Am new to this space and have been seeking out the right forum for support. My Mum was recently diagnosed with metastatic breast bone cancer, which came as a huge shock.
It's been a huge adjustment for myself and my family, I've moved interstate to become her full time carer. One thing I've quickly realised is that being a carer is far more challenging that I anticipated. The actual care itself hasn't been the issue, it's more-so the emotional toll that I have been grappling with.
It's also been difficult for me to relate to my peers, as I am only 32 years old and most of my friends are out chasing their career (which is what I was doing too, prior to all of this happening). I feel as though my perspective of the world has drastically shifted, I feel alone in my feelings of grief for who I was and have been facing who I am now...a carer.
Any advice on coping strategies for a new carer is much appreciated. Especially if anyone else is in a similar position of being a young adult, caring for their parent - I am really seeking that mutual understanding of the position I am in.
Im sad to know about your mom. And i do pray that she will eventually be cured.
All I can is stay positive and happy amidst of the situation, Try to read a single passage from the Bible or a positive quote every day to strengthen you. It may sound easily said but hard to do - mindset, hope and faith will move, believe me.
Coming to terms with your mother's diagnosis is a big thing let alone moving interstate and putting your career on hold as you care for your Mum.

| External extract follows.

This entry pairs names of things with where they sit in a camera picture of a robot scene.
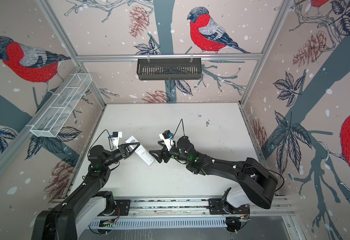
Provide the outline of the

Getting some supports in place for yourself is vital. Carers Australia has some excellent resources and links to the Carer Gateway.
Have you moved to a location where you are able to reconnect with family/ friends? It is a bit of a bummer at present with all the Covid restrictions as joining a hobby group is also a great way of meeting people but also providing you with some time out. Getting a good routine established helps and learning to give carer guilt a swift kick out the door is important early on.
Having a counselor is helpful and utilising the free counseling the Cancer Council or the Carer Gateway provides might be of use to you as a starting point. You will find a recurrent theme of self care and doing things that foster resilience. It is not easy as we have our own emotions to negotiate as well as trying to keep things as stress free as we can for our loved ones and feeling at times that no matter what we do we can't win ... yikes!
I am a firm believer however that instead of hoping for a miracle cure (which in my husband's case is medically improbable, but if he responds to chemo a few years is possible) that our energies are best spent on living as well as possible and tackling problems head on as they arise. My husband cannot see that is is possible to have joy despite his condition as yet and I have found I have needed to provide him with persistent gentle encouragement.